よどみの置き場

怪談……とは限らないこわい話の置き場です。

【人間の……】解せぬ行動の顛末

当方の母から聞いた話である

 

母が勤めている頃、母の学生時代の知り合いが亡くなった
葬儀に行った知人を介して聞いたところによると、川べりの土手を歩いて転落し溺死したのだという
事実、警察で調べてもらったところ、その川の土手に人が足を滑らせて転落した痕跡が見つかったという

だが、その話を聞いた誰もが首を傾げたという。
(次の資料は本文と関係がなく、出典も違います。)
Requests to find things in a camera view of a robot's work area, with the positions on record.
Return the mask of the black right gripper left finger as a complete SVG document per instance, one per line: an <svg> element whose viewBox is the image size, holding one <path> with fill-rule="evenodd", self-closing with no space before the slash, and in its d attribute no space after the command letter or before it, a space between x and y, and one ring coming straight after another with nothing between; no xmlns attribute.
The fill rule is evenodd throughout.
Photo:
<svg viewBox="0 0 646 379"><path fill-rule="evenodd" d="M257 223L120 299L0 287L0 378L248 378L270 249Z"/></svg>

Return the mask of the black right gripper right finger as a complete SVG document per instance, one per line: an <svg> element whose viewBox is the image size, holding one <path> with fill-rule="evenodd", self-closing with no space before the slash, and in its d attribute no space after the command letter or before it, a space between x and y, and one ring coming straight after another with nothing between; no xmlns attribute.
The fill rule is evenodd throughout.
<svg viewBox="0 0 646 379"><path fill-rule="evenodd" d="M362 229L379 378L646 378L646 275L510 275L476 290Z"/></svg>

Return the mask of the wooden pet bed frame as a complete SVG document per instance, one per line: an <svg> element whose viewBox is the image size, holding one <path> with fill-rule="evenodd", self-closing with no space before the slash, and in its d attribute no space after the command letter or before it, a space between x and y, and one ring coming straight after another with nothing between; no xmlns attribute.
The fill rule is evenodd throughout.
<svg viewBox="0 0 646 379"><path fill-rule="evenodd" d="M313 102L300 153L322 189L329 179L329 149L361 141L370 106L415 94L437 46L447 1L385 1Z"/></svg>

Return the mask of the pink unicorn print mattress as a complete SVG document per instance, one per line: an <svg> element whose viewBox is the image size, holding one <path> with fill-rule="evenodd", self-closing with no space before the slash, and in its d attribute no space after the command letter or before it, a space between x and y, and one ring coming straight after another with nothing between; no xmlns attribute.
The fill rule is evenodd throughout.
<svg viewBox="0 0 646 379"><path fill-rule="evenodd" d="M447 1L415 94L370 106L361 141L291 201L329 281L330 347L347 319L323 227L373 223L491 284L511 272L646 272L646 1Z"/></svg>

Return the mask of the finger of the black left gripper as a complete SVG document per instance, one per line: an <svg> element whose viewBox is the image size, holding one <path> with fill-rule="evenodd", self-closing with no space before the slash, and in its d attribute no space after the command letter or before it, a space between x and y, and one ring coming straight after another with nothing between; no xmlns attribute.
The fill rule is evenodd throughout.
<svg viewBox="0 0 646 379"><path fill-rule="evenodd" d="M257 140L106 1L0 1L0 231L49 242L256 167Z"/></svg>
母もその一人である
なぜならその地域は、その前数日雨が振り続いていたからである
しかも同行している人はいなかったのだという

その地域は河川が大小問わず多い地域である
これらの河川は上流で雨が降ると、普段の静かな流れと打って変わって、灰色に濁った暴れ川となる
上流に降った雨が、中流域である某市に流れてくるのは1~2日後、
その間川へ近づかないのは、川沿いに住んでいなくとも某市の人間であれば分かりきったことだ・・・・

その後母が人づてに聞いた話は、ますます周りの人間を混乱させるばかりだった
母が知っている知り合いは「病弱であったせいか、学校を休みがちで目立たなくおとなしい人」だったという
しかし、その後も交流があった人たちは「学校をでてから、積極的で活動的になった」という
「積極的で活動的」なひとであるなら、なぜ、危険だとわかっている川に1人でいったのだろう?